## Aim of the exercise:
Print only the lines below from the one with "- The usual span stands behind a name" to the one with "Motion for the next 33", both included, exactly as they stand. Leave pictures out.

········

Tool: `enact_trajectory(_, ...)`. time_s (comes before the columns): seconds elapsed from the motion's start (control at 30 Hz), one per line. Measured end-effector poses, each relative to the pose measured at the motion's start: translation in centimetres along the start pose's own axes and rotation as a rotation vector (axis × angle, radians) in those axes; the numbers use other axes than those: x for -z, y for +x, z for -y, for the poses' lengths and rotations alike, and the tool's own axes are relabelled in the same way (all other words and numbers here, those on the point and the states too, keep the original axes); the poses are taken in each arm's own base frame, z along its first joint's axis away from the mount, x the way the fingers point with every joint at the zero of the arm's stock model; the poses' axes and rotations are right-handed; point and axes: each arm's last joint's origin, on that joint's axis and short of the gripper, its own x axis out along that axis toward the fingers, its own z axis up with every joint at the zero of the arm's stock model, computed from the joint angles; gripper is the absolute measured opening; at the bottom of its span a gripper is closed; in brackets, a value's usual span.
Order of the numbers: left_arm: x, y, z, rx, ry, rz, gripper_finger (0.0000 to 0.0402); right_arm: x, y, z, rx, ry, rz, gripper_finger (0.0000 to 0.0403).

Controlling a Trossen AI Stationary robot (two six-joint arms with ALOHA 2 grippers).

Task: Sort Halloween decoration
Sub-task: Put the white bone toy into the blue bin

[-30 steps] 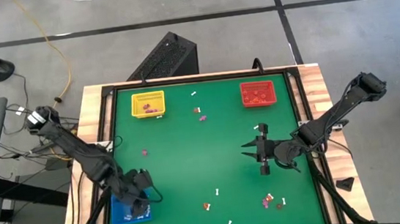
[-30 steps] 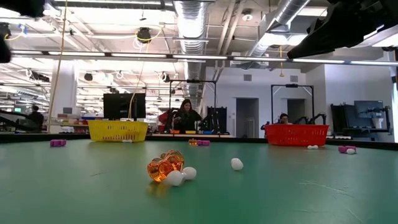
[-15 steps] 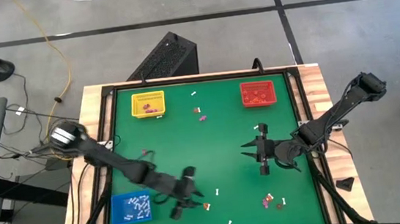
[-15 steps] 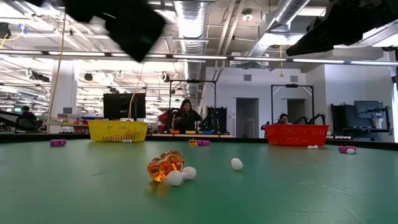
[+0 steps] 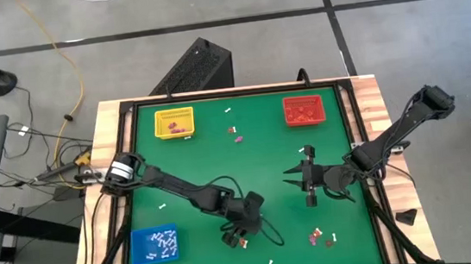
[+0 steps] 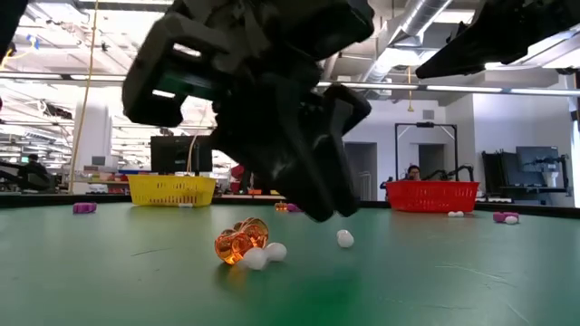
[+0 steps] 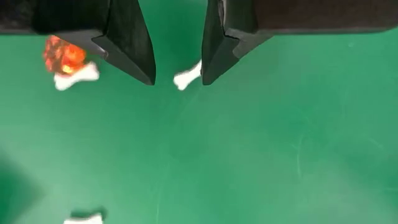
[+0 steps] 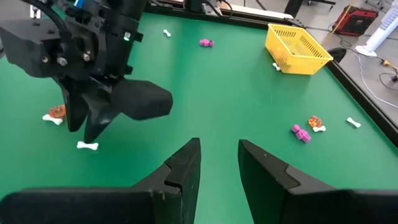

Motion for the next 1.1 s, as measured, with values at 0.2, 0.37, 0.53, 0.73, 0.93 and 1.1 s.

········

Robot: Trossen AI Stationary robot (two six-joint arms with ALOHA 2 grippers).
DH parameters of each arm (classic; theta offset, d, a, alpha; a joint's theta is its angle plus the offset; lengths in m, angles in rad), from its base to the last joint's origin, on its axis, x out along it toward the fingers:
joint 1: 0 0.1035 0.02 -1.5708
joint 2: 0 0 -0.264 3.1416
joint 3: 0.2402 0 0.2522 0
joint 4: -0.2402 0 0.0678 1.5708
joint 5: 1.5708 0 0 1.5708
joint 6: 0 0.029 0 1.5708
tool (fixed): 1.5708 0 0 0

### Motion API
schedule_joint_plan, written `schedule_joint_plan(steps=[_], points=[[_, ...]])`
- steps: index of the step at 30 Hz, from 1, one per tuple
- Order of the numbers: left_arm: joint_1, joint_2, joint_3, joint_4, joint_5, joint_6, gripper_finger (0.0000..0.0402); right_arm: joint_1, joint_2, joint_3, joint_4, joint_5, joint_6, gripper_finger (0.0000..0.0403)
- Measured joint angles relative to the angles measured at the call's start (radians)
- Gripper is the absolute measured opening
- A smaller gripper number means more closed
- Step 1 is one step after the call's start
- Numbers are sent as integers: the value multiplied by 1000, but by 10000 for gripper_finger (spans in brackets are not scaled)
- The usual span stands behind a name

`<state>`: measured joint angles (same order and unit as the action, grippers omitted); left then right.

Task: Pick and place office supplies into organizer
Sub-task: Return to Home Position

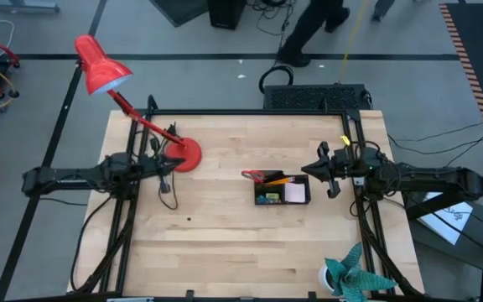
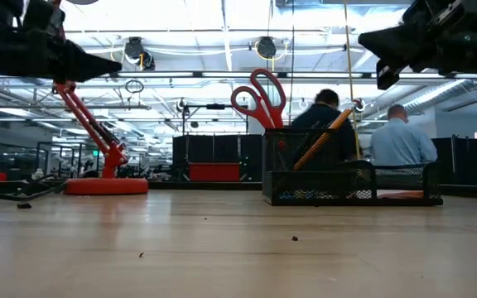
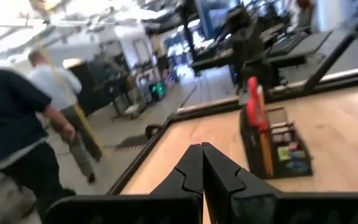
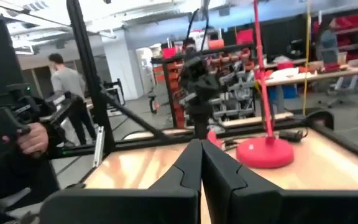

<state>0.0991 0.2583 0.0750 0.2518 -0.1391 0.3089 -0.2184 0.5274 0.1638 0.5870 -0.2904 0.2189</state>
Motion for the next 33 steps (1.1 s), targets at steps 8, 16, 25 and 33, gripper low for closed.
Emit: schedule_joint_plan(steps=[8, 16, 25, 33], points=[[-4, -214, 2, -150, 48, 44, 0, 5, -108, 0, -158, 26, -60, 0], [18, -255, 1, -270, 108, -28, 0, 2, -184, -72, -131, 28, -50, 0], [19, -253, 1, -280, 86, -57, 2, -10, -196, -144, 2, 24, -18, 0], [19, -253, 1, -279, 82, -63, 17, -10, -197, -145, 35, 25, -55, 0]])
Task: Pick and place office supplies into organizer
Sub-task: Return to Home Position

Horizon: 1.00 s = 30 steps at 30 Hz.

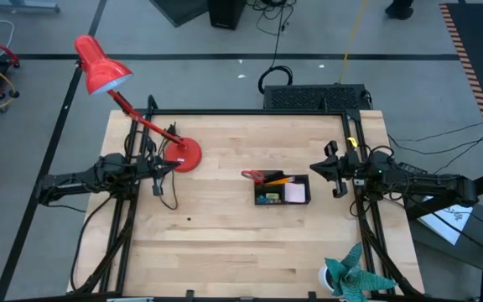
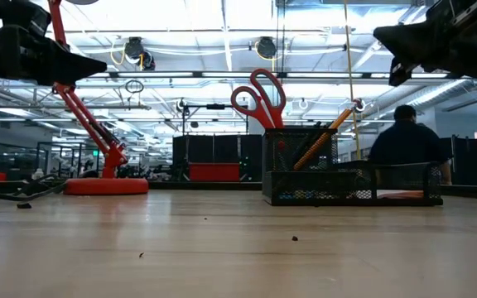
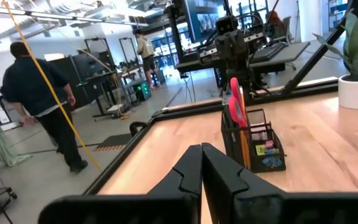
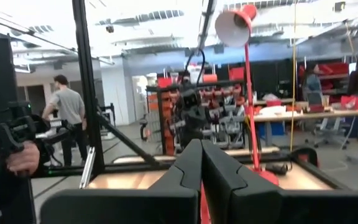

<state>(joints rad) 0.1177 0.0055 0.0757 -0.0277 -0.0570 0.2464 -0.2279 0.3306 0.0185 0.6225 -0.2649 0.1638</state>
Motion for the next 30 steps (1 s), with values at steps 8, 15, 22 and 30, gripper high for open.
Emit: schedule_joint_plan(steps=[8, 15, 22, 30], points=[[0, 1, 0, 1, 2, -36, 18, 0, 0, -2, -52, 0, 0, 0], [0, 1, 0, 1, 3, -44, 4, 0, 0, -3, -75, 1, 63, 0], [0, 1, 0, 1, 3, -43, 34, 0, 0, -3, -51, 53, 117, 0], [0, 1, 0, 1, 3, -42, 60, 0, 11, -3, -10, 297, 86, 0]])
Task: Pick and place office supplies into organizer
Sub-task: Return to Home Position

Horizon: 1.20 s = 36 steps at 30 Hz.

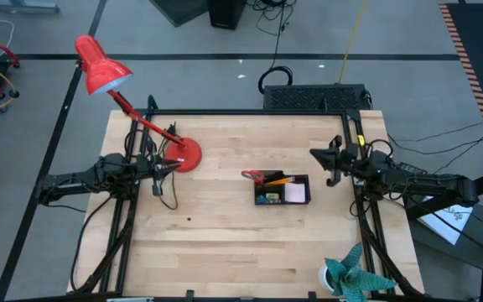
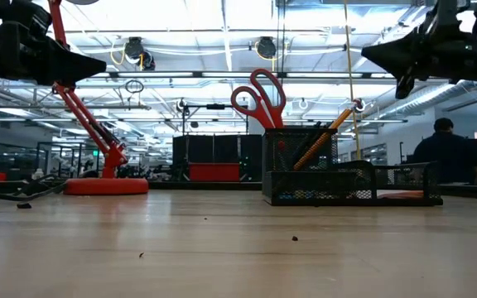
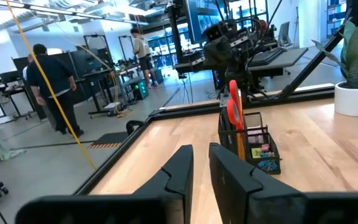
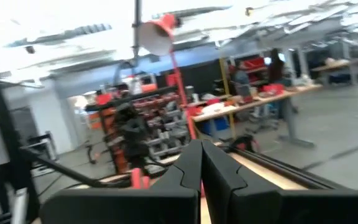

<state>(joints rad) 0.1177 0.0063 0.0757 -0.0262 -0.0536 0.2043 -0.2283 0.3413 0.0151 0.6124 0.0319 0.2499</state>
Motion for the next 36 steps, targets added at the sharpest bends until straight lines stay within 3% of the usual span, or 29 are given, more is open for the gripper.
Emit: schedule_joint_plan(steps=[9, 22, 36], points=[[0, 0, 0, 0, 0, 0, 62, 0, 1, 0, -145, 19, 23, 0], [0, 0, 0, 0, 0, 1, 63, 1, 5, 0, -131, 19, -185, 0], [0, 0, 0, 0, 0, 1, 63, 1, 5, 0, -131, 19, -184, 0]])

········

## Answer box:
- The usual span stands behind a name

`<state>`: measured joint angles (same order and unit as the action, grippers omitted); left then right.

Task: Pick and place office supplies into organizer
Sub-task: Return to Home Position


<state>0.0991 0.2583 0.0750 0.2518 -0.1391 0.3089 -0.2184 0.5274 0.1638 0.5870 -0.2904 0.2189</state>
Motion for the next 33 steps (1.1 s), targets at steps 8, 16, 25 and 33, gripper low for closed.

The work is done, and the output is complete.